Découvrons les principales caractéristiques de la nouvelle monoplace du Cavallino : une grande attention a été portée à la conformation des flancs, qui témoignent d’un soin particulier apporté aux flux. Sur le profil avant, les actionneurs qui modifient l’incidence des volets (aérodynamique active) sont intégrés dans les cloisons latérales.
Ferrari a dévoilé les formes de la nouvelle SF-26, la monoplace avec laquelle la Scuderia abordera la saison 2026, caractérisée par une très grande révolution réglementaire en matière d’aérodynamique et de groupe motopropulseur. Les premières images de la SF-26 révèlent, même s’il est correct de considérer la version actuelle comme une version de transition par rapport à celle que nous verrons à Melbourne lors de la première course, certains éléments distinctifs du projet. Non seulement l’adoption du système push rod à l’avant et à l’arrière, abandonnant ainsi à l’avant le système pull rod qui, sur la SF-25, n’a jamais donné aux pilotes les sensations de conduite correctes en matière d’entrée en virage.
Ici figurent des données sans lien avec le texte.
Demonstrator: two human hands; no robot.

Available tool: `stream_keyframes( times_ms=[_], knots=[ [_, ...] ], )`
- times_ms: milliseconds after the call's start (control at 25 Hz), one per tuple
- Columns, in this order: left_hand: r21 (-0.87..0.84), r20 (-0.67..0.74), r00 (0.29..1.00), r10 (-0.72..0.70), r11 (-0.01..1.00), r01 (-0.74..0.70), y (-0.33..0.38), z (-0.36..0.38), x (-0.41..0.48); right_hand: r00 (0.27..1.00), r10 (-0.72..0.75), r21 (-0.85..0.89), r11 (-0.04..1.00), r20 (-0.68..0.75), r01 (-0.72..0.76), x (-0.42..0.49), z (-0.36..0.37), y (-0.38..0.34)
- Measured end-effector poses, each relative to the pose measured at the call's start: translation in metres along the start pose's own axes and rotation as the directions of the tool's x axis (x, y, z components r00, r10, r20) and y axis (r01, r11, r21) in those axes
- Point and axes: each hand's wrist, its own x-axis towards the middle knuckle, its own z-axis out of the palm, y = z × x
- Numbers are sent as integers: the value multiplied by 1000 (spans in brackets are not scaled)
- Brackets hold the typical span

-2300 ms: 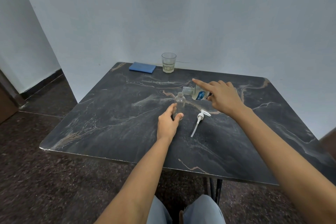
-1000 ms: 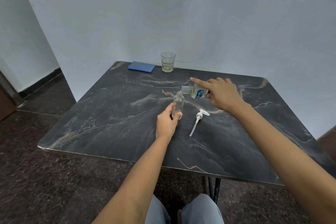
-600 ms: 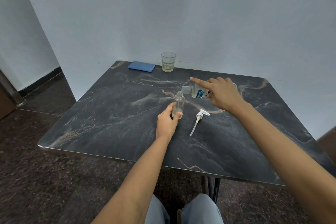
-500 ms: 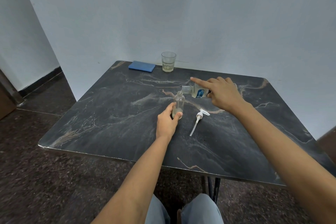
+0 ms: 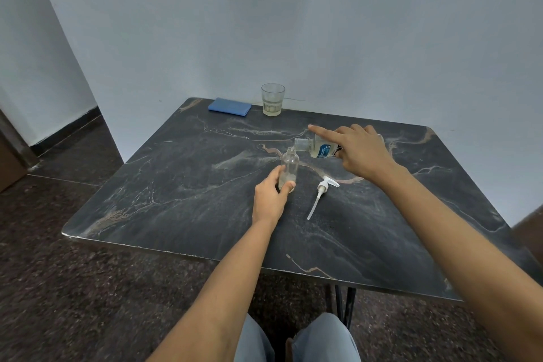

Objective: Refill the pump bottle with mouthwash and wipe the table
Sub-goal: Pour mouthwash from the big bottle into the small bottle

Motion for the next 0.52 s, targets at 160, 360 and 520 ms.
stream_keyframes(
  times_ms=[160,360,520],
  knots=[
    [1,-3,1000,-3,1000,3,-2,1,2,1000,-1,-5,1000,-6,1,0,-1,0],
    [-5,-2,1000,11,1000,-11,-3,1,1,1000,-1,-13,1000,0,1,-1,-3,-1],
    [4,-7,1000,15,1000,-15,-4,1,3,1000,-3,-17,1000,3,3,0,-4,-1]
  ],
)
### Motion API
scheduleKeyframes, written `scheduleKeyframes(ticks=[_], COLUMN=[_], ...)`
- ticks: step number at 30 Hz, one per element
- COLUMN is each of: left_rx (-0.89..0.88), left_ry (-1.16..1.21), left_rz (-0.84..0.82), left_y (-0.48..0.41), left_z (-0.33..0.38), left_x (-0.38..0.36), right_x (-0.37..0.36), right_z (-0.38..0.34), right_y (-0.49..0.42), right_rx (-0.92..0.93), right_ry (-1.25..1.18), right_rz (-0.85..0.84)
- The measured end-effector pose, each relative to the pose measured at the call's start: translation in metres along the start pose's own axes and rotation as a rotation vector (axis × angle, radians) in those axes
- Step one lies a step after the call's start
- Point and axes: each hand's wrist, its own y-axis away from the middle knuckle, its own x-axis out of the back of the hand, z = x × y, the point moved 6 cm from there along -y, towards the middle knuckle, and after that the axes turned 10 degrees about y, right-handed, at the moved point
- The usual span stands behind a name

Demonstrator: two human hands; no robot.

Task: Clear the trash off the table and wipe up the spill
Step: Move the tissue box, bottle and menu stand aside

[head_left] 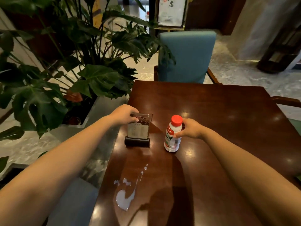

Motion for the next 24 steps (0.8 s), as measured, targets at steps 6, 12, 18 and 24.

En partant de l’aileron avant, il est intéressant de noter la conformation non pas tant des profils que des éléments tels que les actionneurs qui modifient l’incidence des volets en activant l’aérodynamique active, intégrés dans les cloisons latérales. Le nez est relié à l’aileron par de courts pylônes incurvés. Mais la partie la plus intéressante, qui met en évidence des solutions non pas esquissées, mais mûrement réfléchies, se trouve au niveau des flancs, où les prises d’air placées en haut, comme sur la voiture précédente, cachent dans le canal profond situé en dessous l’entrée d’un conduit de dérivation qui se déverse ensuite à la base du capot moteur. Ces éléments nous donnent l’impression, si nous les examinons conjointement avec la prise dynamique du groupe motopropulseur de section presque triangulaire aux bords arrondis, mais surtout de dimensions extrêmement réduites par rapport à la concurrence, que l’étude de la dynamique des fluides interne de la SF-26 a suivi des voies très différentes de celles des autres monoplaces vues jusqu’à présent.
aileron dentelé— En substance, cela donne un indice très important sur la précision qui a été accordée notamment à l’emballage du groupe motopropulseur et de ses radiateurs et échangeurs de chaleur. L’arrière de la voiture semble d’ailleurs très étroit, notamment au niveau de la sortie d’air chaud, ce qui dénote une attention particulière portée à la gestion des flux qui seront en fait également déterminants pour l’extraction de l’air du fond de la voiture à travers le diffuseur. La grande ailette sur le capot moteur est intéressante, car elle reproduit en partie celle de l’année dernière, caractérisée par un profil dentelé. Enfin, la réduction de l’empattement à 3400 mm, conformément au règlement, a entraîné un recul tangible, mais pas excessif, de l’habitacle. En définitive, il s’agit d’une monoplace qui cache de nombreuses caractéristiques raffinées sous une apparence provisoire qui subira des changements substantiels avant Melbourne.